In dieser kleinen Anfrage wird die Verwendung von 15,8 Millionen Euro aus dem Nachtragshaushalt für den Landkreis Helmstedt thematisiert. Die Abgeordnete Veronika Bode fragt nach der Auszahlung und Verteilung dieser Mittel sowie den Anteilen an Schlüsselzuweisungen.
👥 Wer ist betroffen?
Betroffen sind der Landkreis Helmstedt sowie die angehörigen Städte und Gemeinden Grasleben, Heeseberg, Helmstedt, Königslutter am Elm, Lehre, Nord-Elm, Schöningen und Velpke.
🎯 Was wird vorgeschlagen?
Es wird gefragt, in welchem Zeitraum die Mittel ausgezahlt werden, wie sie sich auf die einzelnen Kommunen verteilen und welcher Anteil auf bereits festgelegte Schlüsselzuweisungen entfällt.
🔎 Was wurde geantwortet?
Die Antwort der Landesregierung beschreibt die Verwendung der Mittel aus dem Nachtragshaushalt, die Unterstützung der kommunalen Ebene und die finanziellen Entlastungen für Kitas, Schulen und die Unterbringung von Geflüchteten.
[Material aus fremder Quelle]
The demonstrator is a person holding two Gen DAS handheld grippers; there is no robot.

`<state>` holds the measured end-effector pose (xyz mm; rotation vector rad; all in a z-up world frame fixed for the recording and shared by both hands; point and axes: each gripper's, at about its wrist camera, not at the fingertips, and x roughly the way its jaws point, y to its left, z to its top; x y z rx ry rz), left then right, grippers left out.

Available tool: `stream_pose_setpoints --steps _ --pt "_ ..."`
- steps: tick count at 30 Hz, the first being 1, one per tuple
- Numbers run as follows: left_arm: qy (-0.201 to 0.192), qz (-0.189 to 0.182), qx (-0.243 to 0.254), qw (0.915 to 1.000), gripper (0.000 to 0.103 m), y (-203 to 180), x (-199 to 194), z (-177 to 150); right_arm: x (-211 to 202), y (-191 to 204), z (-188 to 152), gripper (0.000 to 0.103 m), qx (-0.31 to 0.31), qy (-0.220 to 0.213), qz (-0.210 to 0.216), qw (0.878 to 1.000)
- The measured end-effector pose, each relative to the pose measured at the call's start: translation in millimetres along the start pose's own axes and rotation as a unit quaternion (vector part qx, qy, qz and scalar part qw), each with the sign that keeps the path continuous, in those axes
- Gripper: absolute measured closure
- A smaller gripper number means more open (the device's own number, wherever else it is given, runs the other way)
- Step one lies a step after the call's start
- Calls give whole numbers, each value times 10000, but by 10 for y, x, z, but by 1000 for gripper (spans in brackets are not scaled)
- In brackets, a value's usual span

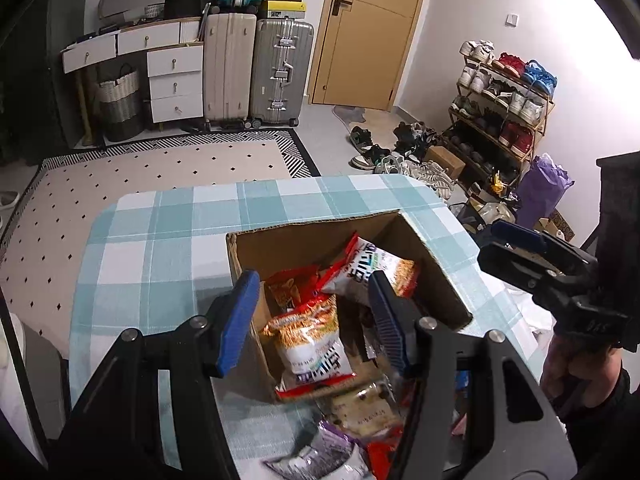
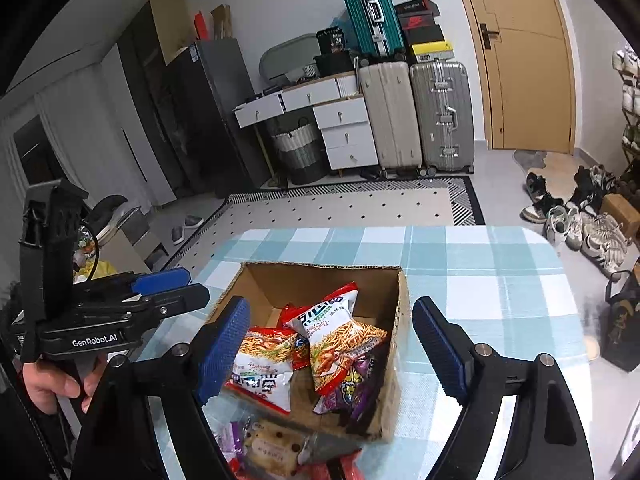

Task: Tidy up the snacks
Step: 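Open both tools to drop the two noodle bags into the box, then withdraw both tools from the box back toward the remaining snacks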

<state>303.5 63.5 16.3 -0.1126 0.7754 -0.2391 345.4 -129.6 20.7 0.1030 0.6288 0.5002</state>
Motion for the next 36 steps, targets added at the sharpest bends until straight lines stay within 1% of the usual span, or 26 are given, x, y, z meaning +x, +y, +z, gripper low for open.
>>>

Es wird erläutert, dass die Auszahlung der Mittel quartalsweise erfolgt und dass die Schlüsselzuweisungen bereits im Haushalt verankert sind.
⚡ Einordnung
Die Anfrage ist politisch relevant, da sie die finanzielle Unterstützung für Kommunen in der Energiekrise thematisiert. Die Landesregierung betont die Dringlichkeit der Maßnahmen zur Bewältigung der aktuellen Herausforderungen, während die Opposition möglicherweise die Effektivität und Verteilung der Mittel kritisch hinterfragt.